● **Exercise goal**:
Please give back word for word the lines of the material below between the line containing "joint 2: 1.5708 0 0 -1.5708" and the line containing "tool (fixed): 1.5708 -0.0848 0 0", inclusive.

** Opening Collected data block **

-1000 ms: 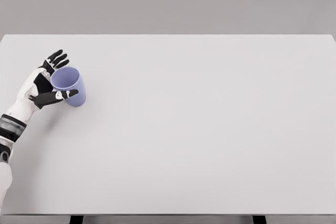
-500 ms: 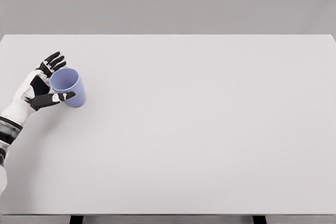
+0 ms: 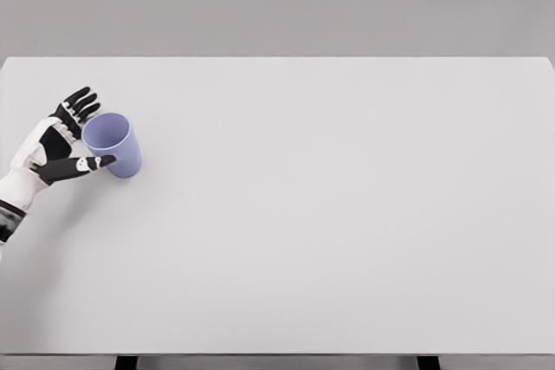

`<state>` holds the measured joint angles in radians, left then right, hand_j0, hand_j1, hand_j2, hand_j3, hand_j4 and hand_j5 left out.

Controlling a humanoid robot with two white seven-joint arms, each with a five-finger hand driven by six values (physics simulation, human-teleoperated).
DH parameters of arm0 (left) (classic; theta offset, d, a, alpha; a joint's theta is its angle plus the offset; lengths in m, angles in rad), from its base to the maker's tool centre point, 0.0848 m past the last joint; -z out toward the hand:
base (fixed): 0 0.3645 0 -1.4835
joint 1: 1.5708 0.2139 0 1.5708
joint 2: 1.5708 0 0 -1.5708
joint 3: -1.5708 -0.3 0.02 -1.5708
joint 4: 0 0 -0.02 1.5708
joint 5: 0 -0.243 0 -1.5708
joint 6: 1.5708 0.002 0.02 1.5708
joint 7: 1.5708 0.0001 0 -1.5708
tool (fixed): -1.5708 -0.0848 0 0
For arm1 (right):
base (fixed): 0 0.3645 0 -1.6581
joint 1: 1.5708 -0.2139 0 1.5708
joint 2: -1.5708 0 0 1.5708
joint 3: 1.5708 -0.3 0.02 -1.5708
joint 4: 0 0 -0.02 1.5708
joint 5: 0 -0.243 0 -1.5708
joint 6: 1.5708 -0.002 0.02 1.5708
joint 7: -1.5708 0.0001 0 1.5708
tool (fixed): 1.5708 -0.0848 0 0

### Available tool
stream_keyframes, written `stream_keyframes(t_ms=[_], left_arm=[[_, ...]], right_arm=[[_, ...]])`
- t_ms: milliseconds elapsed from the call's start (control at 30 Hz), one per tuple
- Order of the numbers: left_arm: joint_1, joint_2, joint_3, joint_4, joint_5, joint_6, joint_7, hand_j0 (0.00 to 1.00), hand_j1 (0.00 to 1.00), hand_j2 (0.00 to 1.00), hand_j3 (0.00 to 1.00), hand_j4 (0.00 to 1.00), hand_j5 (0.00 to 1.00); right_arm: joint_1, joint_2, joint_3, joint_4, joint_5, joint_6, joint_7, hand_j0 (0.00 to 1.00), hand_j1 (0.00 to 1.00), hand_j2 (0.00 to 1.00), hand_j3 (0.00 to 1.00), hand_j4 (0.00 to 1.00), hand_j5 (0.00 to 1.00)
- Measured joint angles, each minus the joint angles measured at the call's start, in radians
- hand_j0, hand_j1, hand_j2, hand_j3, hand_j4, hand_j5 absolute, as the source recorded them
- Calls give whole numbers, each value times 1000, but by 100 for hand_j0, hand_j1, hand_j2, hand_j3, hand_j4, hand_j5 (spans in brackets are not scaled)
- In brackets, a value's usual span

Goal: Flip the cup with left arm and place it on the table

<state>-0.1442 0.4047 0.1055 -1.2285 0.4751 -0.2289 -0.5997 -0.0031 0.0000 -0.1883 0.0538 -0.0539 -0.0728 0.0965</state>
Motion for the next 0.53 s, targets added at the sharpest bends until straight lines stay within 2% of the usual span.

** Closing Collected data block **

● **Exercise solution**:
joint 2: 1.5708 0 0 -1.5708
joint 3: -1.5708 -0.3 0.02 -1.5708
joint 4: 0 0 -0.02 1.5708
joint 5: 0 -0.243 0 -1.5708
joint 6: 1.5708 0.002 0.02 1.5708
joint 7: 1.5708 0.0001 0 -1.5708
tool (fixed): -1.5708 -0.0848 0 0
For arm1 (right):
base (fixed): 0 0.3645 0 -1.6581
joint 1: 1.5708 -0.2139 0 1.5708
joint 2: -1.5708 0 0 1.5708
joint 3: 1.5708 -0.3 0.02 -1.5708
joint 4: 0 0 -0.02 1.5708
joint 5: 0 -0.243 0 -1.5708
joint 6: 1.5708 -0.002 0.02 1.5708
joint 7: -1.5708 0.0001 0 1.5708
tool (fixed): 1.5708 -0.0848 0 0

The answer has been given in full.